Search the data below for the string "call". Extract every line that contains it.

Start of Records to use

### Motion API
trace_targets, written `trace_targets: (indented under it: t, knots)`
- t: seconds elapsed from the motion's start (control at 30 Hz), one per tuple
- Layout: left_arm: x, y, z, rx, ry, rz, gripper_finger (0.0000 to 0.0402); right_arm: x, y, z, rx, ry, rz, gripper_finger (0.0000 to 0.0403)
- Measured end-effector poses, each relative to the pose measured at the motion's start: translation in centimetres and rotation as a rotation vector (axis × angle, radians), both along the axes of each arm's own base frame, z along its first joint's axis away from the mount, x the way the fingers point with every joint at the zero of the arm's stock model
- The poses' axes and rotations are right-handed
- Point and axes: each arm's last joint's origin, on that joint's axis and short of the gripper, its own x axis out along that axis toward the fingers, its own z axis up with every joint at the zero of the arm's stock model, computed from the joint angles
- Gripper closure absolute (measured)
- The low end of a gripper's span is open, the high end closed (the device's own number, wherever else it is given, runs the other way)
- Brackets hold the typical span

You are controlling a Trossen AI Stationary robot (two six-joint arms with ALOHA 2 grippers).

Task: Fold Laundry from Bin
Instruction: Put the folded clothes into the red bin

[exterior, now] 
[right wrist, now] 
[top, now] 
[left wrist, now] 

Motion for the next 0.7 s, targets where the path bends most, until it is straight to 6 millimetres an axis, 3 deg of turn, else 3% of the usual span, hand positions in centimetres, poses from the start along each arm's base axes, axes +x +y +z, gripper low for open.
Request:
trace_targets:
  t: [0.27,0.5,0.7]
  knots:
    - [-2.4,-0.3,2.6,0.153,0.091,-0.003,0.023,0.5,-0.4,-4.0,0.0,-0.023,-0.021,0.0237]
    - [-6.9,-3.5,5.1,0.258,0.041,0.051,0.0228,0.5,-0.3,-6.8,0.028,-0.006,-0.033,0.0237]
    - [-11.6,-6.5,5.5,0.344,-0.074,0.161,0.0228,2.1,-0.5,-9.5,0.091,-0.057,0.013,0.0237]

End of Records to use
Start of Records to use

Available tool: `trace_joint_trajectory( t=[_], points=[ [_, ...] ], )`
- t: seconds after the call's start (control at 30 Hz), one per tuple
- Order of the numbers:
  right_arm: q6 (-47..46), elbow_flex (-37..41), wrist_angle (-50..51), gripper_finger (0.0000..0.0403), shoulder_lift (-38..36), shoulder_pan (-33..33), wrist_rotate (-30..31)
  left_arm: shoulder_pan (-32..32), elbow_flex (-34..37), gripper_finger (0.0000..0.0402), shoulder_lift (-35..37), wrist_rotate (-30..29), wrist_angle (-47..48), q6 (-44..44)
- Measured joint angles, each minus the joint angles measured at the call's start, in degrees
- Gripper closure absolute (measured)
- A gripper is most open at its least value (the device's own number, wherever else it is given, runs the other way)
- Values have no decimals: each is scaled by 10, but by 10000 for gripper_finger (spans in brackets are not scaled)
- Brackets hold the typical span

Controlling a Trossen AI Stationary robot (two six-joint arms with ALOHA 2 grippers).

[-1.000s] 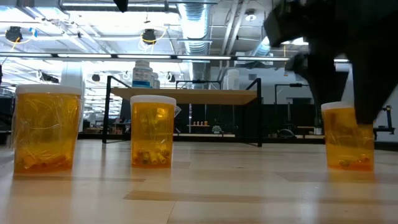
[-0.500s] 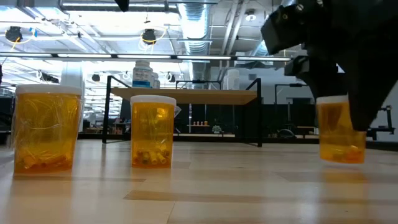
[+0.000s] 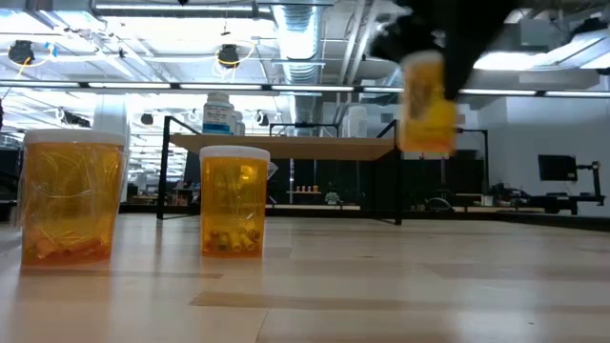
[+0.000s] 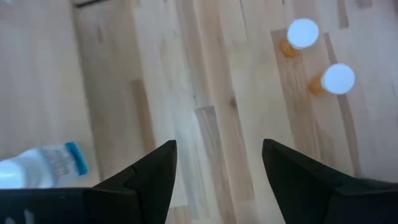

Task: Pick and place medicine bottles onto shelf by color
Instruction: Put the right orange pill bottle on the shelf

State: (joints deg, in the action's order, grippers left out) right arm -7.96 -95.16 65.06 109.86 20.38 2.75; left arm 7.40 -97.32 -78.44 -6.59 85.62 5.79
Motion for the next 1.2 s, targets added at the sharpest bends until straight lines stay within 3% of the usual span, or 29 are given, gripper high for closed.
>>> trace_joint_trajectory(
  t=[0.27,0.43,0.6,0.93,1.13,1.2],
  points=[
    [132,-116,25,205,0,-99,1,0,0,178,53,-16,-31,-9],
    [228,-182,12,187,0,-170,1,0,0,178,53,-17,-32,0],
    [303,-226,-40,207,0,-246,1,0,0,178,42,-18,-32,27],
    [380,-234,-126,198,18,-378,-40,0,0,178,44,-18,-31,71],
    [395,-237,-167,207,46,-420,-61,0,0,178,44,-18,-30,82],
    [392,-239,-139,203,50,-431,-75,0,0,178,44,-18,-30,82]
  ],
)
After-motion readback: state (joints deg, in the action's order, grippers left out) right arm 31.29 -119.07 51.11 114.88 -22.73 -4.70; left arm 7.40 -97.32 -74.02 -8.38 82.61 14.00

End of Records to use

§ Solution for this problem
- t: seconds after the call's start (control at 30 Hz), one per tuple
- Measured joint angles, each minus the joint angles measured at the call's start, in degrees

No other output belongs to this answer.